Todo es un esperpento, un descontrol nacional al haber abandonado sus funciones el Gobierno de la nación -el principal responsable, por acción y por omisión, de este desastre-, al generar un clima de inseguridad jurídica y de incertidumbre entre todas las administraciones, y al no contar la realidad. Ninguno dice que los contagios están aumentando al mismo ritmo diario que durante el encierro, cierto, pero que los fallecimientos diarios se quedan casi en una centésima parte de los fallecidos que tristemente tuvimos por millares, y que no parece que haya riesgo de colapso sanitario, que fue lo que realmente aumentó el número de fallecidos, por no poder dar una buena atención por dicho colapso.

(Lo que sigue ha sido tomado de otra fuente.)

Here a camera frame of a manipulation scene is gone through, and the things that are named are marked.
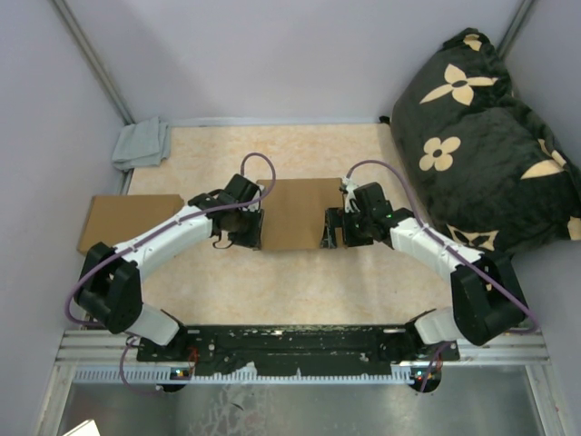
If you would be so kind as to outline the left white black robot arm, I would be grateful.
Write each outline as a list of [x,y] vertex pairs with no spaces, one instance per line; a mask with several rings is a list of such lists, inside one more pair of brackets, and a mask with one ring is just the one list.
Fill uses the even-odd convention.
[[233,245],[260,247],[264,217],[259,207],[265,192],[235,174],[225,188],[202,193],[175,215],[126,242],[95,244],[86,254],[75,302],[111,333],[129,333],[156,344],[166,359],[181,359],[188,350],[182,324],[143,301],[142,283],[156,269],[197,243],[223,235]]

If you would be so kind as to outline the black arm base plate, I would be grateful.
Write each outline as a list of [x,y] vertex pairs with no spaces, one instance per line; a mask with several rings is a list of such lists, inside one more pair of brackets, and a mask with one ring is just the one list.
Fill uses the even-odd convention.
[[402,362],[429,361],[408,324],[189,325],[165,346],[141,339],[138,362],[185,362],[197,376],[229,375],[252,364],[260,376],[390,375]]

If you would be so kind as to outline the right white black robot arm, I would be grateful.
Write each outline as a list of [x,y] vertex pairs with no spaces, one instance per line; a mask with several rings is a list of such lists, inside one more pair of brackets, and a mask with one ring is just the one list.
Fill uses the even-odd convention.
[[424,312],[409,323],[407,354],[424,360],[437,343],[464,339],[481,346],[526,318],[527,304],[510,260],[455,243],[418,221],[406,208],[395,210],[378,183],[340,183],[341,207],[325,213],[321,247],[334,249],[383,243],[436,273],[451,290],[452,303]]

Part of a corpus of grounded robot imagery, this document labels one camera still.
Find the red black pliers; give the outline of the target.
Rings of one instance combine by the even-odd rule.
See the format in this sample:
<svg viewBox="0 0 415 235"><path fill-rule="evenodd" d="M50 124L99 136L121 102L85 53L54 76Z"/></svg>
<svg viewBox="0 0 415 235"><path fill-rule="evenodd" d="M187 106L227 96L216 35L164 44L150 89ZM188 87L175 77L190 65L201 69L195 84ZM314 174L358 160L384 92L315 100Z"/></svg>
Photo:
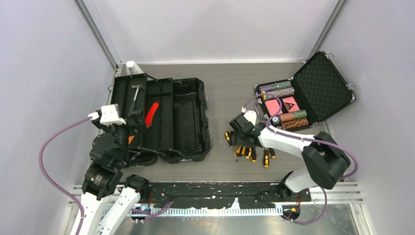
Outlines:
<svg viewBox="0 0 415 235"><path fill-rule="evenodd" d="M159 105L160 104L158 102L154 102L150 107L149 111L147 112L146 117L144 119L147 129L151 127L154 116L159 108Z"/></svg>

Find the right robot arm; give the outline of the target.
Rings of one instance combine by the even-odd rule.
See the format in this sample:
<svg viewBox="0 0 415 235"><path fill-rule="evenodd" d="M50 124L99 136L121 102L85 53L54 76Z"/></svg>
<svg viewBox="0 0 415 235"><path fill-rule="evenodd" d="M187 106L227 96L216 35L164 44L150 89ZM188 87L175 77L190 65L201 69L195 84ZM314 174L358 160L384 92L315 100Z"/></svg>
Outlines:
<svg viewBox="0 0 415 235"><path fill-rule="evenodd" d="M276 186L276 195L292 201L304 189L333 189L350 167L350 158L326 132L297 134L267 123L253 124L243 114L230 121L231 139L238 145L280 150L303 159L305 168L290 171Z"/></svg>

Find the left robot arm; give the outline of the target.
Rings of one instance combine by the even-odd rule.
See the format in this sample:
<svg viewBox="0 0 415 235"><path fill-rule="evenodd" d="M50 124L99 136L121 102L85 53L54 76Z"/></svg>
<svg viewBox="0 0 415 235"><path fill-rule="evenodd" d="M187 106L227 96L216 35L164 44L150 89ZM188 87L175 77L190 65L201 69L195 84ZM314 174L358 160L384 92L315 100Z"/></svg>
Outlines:
<svg viewBox="0 0 415 235"><path fill-rule="evenodd" d="M92 164L85 173L79 211L71 234L113 235L133 205L149 199L151 188L147 179L135 174L129 176L115 204L105 216L102 215L127 163L129 125L113 105L103 106L88 117L103 133L92 141Z"/></svg>

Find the orange black bit holder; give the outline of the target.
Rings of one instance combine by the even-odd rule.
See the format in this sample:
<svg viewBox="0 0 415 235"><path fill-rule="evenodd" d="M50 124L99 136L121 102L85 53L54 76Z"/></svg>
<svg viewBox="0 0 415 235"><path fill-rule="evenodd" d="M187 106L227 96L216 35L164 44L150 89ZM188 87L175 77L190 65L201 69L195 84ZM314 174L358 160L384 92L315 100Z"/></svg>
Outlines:
<svg viewBox="0 0 415 235"><path fill-rule="evenodd" d="M141 135L140 134L136 134L134 136L129 136L128 137L128 149L137 149L138 147L140 147L140 141L141 141Z"/></svg>

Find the black plastic toolbox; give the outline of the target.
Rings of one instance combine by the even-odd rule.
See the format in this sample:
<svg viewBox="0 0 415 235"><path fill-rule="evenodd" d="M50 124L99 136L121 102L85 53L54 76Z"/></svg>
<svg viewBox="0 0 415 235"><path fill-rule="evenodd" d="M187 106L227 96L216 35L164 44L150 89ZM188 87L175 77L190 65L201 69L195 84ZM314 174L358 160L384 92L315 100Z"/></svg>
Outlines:
<svg viewBox="0 0 415 235"><path fill-rule="evenodd" d="M127 118L135 89L143 85L135 110L144 118L154 102L159 108L152 125L141 135L140 147L128 150L127 167L153 165L157 159L169 164L200 162L211 150L208 130L208 108L204 82L198 78L156 79L146 73L117 77L113 83L112 104L118 104L122 118Z"/></svg>

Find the small steel hammer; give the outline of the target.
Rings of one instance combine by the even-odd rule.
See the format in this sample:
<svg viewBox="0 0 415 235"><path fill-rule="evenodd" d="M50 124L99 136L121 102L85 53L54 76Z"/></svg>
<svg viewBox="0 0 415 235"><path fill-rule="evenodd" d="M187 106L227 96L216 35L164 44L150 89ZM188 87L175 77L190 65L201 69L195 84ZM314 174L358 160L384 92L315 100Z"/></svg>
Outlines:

Simplemente, con ese afán de competencia y poco rigor, alimentado también por muchos medios de comunicación -donde en alguno se llega a decir que a un médico entrevistado “se le ha ido la pinza” por no comulgar ese sanitario con la verdad oficial sobre la pandemia, lo que se genera es pánico, que hunde la economía. Nadie habla de lo que se debería hablar: proteger a los grupos de riesgo y que el resto de la población siga, con prudencia, su vida normal, para que la actividad económica y laboral se recuperen. No hay ni convicción ni arrojo para liderar a la sociedad, sino ánimo de intervenir paternalmente, con más afán de propaganda que de solucionar la situación, como muestra el hecho del pacto antes mencionado del Gobierno y las CCAA para la citada prohibición de fumar en la calle, el cierre completo del ocio nocturno y la nueva restricción a la hostelería, a la que se le obliga a cerrar a la una de la madrugada -debe de ser que, como me decía un amigo, a esa hora sale el coronavirus-.

Por supuesto que hay que mantener toda la prudencia y que no hay que bajar la guardia, pero eso no es incompatible, sino complementario, con el coraje de salir a trabajar duro, con prudencia hasta que llegue la vacuna, pero sin miedo, para recuperarnos y volver a generar prosperidad y puestos de trabajo. O se varía el rumbo y volvemos, con toda prudencia, a la normalidad sin adjetivos, o el desastre económico, que ya ha comenzado, será de unas proporciones colosales, y eso generará un drama social todavía mayor que el del coronavirus, teniendo, además del virus, la pobreza a la que nos llevaría esta situación, que puede destrozar la vida de cientos de miles de familias.